Stored entries
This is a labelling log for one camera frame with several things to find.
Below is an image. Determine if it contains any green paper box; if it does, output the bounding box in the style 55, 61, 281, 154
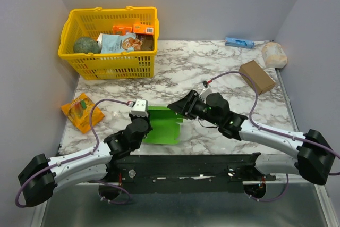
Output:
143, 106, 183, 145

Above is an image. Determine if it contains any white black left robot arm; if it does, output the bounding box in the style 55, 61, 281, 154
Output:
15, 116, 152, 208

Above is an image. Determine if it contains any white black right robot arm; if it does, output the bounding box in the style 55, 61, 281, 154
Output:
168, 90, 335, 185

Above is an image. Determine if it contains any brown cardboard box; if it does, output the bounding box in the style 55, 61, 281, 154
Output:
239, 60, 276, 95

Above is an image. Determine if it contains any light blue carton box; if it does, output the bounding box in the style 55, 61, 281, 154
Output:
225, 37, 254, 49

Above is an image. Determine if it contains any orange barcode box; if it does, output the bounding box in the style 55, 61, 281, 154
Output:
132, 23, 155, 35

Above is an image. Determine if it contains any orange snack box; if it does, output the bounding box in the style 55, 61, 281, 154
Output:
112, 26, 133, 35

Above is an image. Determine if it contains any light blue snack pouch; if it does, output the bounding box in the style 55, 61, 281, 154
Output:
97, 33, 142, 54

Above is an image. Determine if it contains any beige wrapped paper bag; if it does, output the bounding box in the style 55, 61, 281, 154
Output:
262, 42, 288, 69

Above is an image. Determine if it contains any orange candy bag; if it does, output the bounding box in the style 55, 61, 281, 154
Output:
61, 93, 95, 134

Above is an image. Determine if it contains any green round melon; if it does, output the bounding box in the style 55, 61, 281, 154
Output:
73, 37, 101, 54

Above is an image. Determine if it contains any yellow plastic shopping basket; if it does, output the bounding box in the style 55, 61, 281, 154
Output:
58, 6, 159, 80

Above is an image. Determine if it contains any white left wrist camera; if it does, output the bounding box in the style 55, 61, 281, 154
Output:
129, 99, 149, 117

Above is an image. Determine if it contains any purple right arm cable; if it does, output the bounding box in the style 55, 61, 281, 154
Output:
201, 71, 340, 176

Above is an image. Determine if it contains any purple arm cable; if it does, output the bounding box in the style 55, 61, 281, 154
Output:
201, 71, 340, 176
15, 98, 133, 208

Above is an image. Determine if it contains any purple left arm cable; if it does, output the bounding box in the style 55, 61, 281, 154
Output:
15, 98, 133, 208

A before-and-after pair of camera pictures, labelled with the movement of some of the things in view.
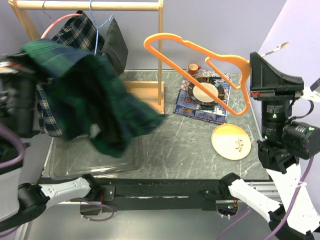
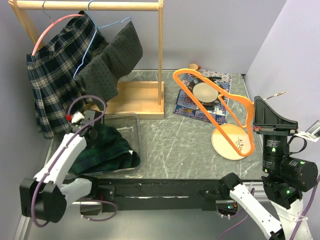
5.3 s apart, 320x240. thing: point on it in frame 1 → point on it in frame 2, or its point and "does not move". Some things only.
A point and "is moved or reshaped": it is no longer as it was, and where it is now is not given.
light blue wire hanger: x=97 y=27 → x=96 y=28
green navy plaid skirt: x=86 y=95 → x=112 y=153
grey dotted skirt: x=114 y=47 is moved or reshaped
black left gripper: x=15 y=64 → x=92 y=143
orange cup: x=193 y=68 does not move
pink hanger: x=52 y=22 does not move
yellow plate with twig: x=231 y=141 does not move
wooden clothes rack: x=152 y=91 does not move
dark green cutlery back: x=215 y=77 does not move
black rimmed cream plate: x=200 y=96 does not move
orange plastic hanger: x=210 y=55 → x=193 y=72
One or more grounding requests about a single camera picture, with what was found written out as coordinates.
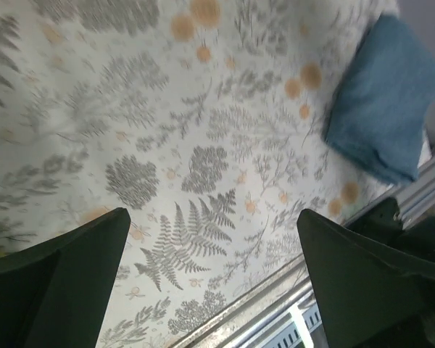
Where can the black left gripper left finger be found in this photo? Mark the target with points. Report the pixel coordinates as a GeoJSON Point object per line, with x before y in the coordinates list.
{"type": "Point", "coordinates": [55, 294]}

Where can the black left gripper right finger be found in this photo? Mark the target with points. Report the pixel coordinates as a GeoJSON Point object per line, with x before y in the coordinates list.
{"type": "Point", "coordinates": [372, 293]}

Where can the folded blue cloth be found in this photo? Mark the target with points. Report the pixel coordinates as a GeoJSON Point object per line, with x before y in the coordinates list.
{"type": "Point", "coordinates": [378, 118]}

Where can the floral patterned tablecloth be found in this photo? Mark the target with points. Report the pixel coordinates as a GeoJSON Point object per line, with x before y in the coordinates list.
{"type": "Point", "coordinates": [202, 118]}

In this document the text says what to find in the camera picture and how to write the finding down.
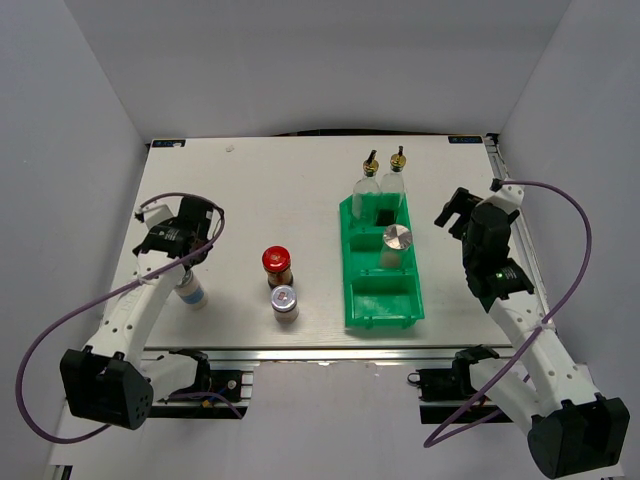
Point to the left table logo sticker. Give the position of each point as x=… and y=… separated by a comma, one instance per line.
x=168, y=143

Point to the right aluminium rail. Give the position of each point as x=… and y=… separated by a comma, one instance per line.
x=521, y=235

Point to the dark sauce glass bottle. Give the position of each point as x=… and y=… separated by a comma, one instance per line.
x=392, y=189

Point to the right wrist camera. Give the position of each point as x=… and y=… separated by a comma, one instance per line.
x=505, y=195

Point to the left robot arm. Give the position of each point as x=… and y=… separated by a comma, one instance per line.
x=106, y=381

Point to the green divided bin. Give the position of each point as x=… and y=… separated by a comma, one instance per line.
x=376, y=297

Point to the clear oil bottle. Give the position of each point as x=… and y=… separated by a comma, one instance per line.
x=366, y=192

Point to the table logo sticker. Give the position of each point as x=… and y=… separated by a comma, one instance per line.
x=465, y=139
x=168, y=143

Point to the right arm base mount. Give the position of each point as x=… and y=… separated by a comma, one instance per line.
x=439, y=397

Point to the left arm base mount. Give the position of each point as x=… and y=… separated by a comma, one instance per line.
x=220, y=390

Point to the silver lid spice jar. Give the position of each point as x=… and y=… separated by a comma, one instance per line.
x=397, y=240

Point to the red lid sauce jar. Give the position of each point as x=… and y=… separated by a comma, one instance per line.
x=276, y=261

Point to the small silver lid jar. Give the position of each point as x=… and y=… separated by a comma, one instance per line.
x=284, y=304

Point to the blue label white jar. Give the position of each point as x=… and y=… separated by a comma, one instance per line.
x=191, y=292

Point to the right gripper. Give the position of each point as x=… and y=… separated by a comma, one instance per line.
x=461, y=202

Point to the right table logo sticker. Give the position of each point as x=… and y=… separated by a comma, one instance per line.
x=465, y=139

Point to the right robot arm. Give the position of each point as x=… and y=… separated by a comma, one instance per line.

▶ **Exercise details**
Copy every record exactly, leaving the pictures out.

▶ **Exercise result**
This is a labelling log for one camera frame with several things to find.
Below is an image. Determine if it contains any green paper box; if it does, output the bounding box in the style 55, 61, 281, 154
Output:
143, 106, 183, 145

Above is an image. Determine if it contains any white black left robot arm; if it does, output the bounding box in the style 55, 61, 281, 154
Output:
15, 116, 152, 208

Above is an image. Determine if it contains any white black right robot arm; if it does, output the bounding box in the style 55, 61, 281, 154
Output:
168, 90, 335, 185

Above is an image. Determine if it contains any brown cardboard box; if it does, output the bounding box in the style 55, 61, 281, 154
Output:
239, 60, 276, 95

Above is an image. Determine if it contains any light blue carton box; if it does, output the bounding box in the style 55, 61, 281, 154
Output:
225, 37, 254, 49

Above is an image. Determine if it contains any orange barcode box; if it does, output the bounding box in the style 55, 61, 281, 154
Output:
132, 23, 155, 35

Above is an image. Determine if it contains any orange snack box; if it does, output the bounding box in the style 55, 61, 281, 154
Output:
112, 26, 133, 35

Above is an image. Determine if it contains any light blue snack pouch; if it does, output the bounding box in the style 55, 61, 281, 154
Output:
97, 33, 142, 54

Above is an image. Determine if it contains any beige wrapped paper bag; if it does, output the bounding box in the style 55, 61, 281, 154
Output:
262, 42, 288, 69

Above is an image. Determine if it contains any orange candy bag; if it does, output the bounding box in the style 55, 61, 281, 154
Output:
61, 93, 95, 134

Above is an image. Determine if it contains any green round melon; if it does, output the bounding box in the style 55, 61, 281, 154
Output:
73, 37, 101, 54

Above is an image. Determine if it contains any yellow plastic shopping basket; if it does, output the bounding box in the style 55, 61, 281, 154
Output:
58, 6, 159, 80

Above is an image. Determine if it contains any white left wrist camera; if it does, output the bounding box in the style 55, 61, 281, 154
Output:
129, 99, 149, 117

Above is an image. Determine if it contains any purple right arm cable; if it does, output the bounding box in the style 55, 61, 281, 154
Output:
201, 71, 340, 176

Above is an image. Determine if it contains any purple arm cable; if it does, output the bounding box in the style 55, 61, 281, 154
Output:
201, 71, 340, 176
15, 98, 133, 208

Above is an image. Determine if it contains any purple left arm cable; if it does, output the bounding box in the style 55, 61, 281, 154
Output:
15, 98, 133, 208

A before-and-after pair of camera pictures, labelled with the movement of some of the things in view.
5.3 s apart, 320x240. thing: point on it in frame 1 → point on it in frame 2, or its point and "does not move". Some things only.
A point and "is moved or reshaped": it is no longer as it was, and where it is now is not given.
light blue wire hanger: x=97 y=27 → x=96 y=28
green navy plaid skirt: x=86 y=95 → x=112 y=153
grey dotted skirt: x=114 y=47 is moved or reshaped
black left gripper: x=15 y=64 → x=92 y=143
orange cup: x=193 y=68 does not move
pink hanger: x=52 y=22 does not move
yellow plate with twig: x=231 y=141 does not move
wooden clothes rack: x=152 y=91 does not move
dark green cutlery back: x=215 y=77 does not move
black rimmed cream plate: x=200 y=96 does not move
orange plastic hanger: x=210 y=55 → x=193 y=72
One or more grounding requests about a single camera picture, with what was found written out as coordinates.
Where can the black left gripper left finger be found in this photo? Mark the target with points. Report the pixel coordinates as a GeoJSON Point object per line, with x before y in the coordinates list.
{"type": "Point", "coordinates": [55, 294]}

Where can the black left gripper right finger be found in this photo? Mark the target with points. Report the pixel coordinates as a GeoJSON Point object per line, with x before y in the coordinates list.
{"type": "Point", "coordinates": [372, 293]}

Where can the folded blue cloth be found in this photo? Mark the target with points. Report the pixel coordinates as a GeoJSON Point object per line, with x before y in the coordinates list.
{"type": "Point", "coordinates": [378, 118]}

Where can the floral patterned tablecloth be found in this photo? Mark the target with points. Report the pixel coordinates as a GeoJSON Point object per line, with x before y in the coordinates list.
{"type": "Point", "coordinates": [202, 118]}

In this document the text says what to find in the camera picture and how to write the finding down.
Point to the left table logo sticker. Give the position of each point as x=… and y=… separated by a comma, one instance per line.
x=168, y=143

Point to the right aluminium rail. Give the position of each point as x=… and y=… separated by a comma, one instance per line.
x=521, y=235

Point to the dark sauce glass bottle. Give the position of each point as x=… and y=… separated by a comma, one instance per line.
x=392, y=189

Point to the right wrist camera. Give the position of each point as x=… and y=… separated by a comma, one instance per line.
x=505, y=195

Point to the left robot arm. Give the position of each point as x=… and y=… separated by a comma, one instance per line.
x=106, y=381

Point to the green divided bin. Give the position of each point as x=… and y=… separated by a comma, one instance per line.
x=376, y=297

Point to the clear oil bottle. Give the position of each point as x=… and y=… separated by a comma, one instance per line.
x=366, y=192

Point to the table logo sticker. Give the position of each point as x=… and y=… separated by a comma, one instance per line.
x=465, y=139
x=168, y=143

Point to the right arm base mount. Give the position of each point as x=… and y=… separated by a comma, one instance per line.
x=439, y=397

Point to the left arm base mount. Give the position of each point as x=… and y=… separated by a comma, one instance per line.
x=220, y=390

Point to the silver lid spice jar. Give the position of each point as x=… and y=… separated by a comma, one instance per line.
x=397, y=240

Point to the red lid sauce jar. Give the position of each point as x=… and y=… separated by a comma, one instance per line.
x=276, y=261

Point to the small silver lid jar. Give the position of each point as x=… and y=… separated by a comma, one instance per line.
x=284, y=304

Point to the blue label white jar. Give the position of each point as x=… and y=… separated by a comma, one instance per line.
x=191, y=292

Point to the right gripper. Give the position of each point as x=… and y=… separated by a comma, one instance per line.
x=461, y=202

Point to the right table logo sticker. Give the position of each point as x=… and y=… separated by a comma, one instance per line.
x=465, y=139

Point to the right robot arm. Give the position of each point as x=… and y=… separated by a comma, one instance per line.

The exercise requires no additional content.